Going forward, global IT spending is set to rise (exceeding $5.1 trillion in 2025,)24 in part driven by digital transformation and AI. On top of that, private infrastructure still accounts for around half of all workloads, which, if migrated to public cloud, could significantly inflate the cloud bill. Additionally, high interest rates (at least compared to the last decade), have caused companies to focus on profitability and cost reduction, with a particular appetite to remove cost variability. In other words, the stage is set for FinOps’ growth.
FinOps should be viewed as a long-term practice, integral to operational strategy. It should not be seen as a simple fix. It starts with cost reduction, but it can eventually transform cloud spending from a mere line item into a strategic asset and enabler.
For some of the most advanced companies, the end-goal may be to create a “cloud unit economics” model.
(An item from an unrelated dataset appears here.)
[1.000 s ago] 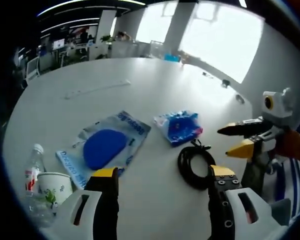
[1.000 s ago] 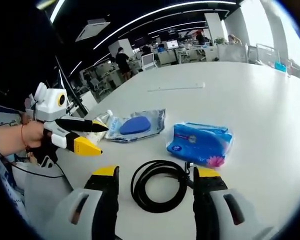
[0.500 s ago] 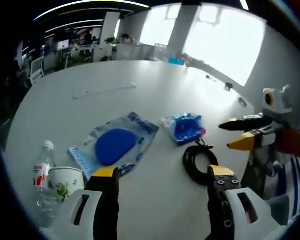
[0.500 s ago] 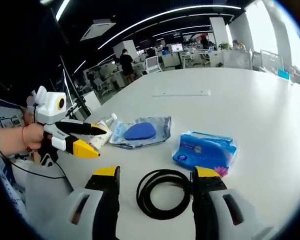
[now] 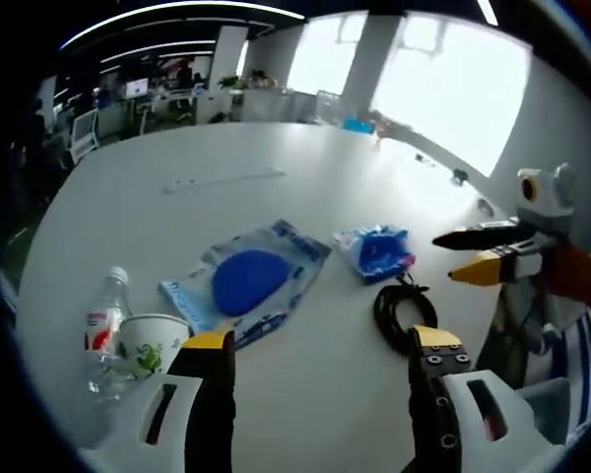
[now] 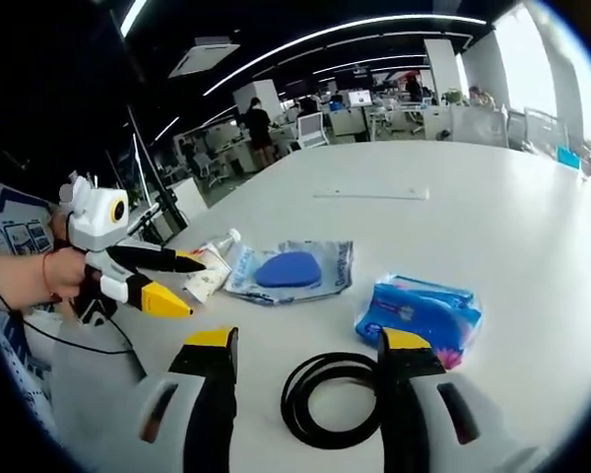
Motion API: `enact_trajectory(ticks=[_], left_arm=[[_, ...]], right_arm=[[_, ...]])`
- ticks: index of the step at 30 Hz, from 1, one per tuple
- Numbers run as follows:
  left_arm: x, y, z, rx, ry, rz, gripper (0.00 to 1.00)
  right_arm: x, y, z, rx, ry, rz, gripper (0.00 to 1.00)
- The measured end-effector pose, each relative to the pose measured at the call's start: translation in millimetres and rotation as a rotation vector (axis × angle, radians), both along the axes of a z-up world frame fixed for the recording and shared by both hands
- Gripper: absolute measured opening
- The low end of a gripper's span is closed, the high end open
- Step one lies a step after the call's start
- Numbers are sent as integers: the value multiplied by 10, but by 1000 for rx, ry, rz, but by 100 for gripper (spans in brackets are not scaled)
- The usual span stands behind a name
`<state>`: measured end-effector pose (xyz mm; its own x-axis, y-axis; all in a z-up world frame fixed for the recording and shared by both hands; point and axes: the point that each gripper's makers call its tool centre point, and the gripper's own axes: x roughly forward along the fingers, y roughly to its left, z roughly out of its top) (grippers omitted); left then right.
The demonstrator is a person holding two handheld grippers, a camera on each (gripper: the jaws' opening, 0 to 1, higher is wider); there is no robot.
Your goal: Arrange the tabletop items into an orderly group along one side of the table until the central work area is clear of visible clutter.
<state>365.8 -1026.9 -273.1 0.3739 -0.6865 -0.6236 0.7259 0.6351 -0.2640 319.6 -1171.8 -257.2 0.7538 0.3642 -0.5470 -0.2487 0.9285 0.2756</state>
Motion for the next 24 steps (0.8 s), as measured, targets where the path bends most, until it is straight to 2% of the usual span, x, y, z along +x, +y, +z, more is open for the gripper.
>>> enact_trajectory(ticks=[24], left_arm=[[9, 315, 33, -3, -4, 61, 67]], right_arm=[[279, 218, 171, -17, -38, 65, 54]])
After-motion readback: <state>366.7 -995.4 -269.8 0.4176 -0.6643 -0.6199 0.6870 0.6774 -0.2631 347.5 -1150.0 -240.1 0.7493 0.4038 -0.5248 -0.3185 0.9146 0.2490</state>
This approach quantifies the costs associated with each unit of cloud service used—per application, workload, or gigabyte of data processed—and aligns this with the resulting business metrics, such as revenue, cost per delivery, cost per booking, and cost per ride. This more granular insight can help companies make effective decisions about IT in the context of their whole business, helping to ensure each unit of spend is trackable to the bottom line.
For some companies, costs saved may be reinvested in new growth opportunities, such as scaling through new cloud services, or accelerating a product roadmap.
Cloud will always be complex, and it may never be inexpensive, but companies that can apply FinOps should make cloud more valuable to the bottom line than ever.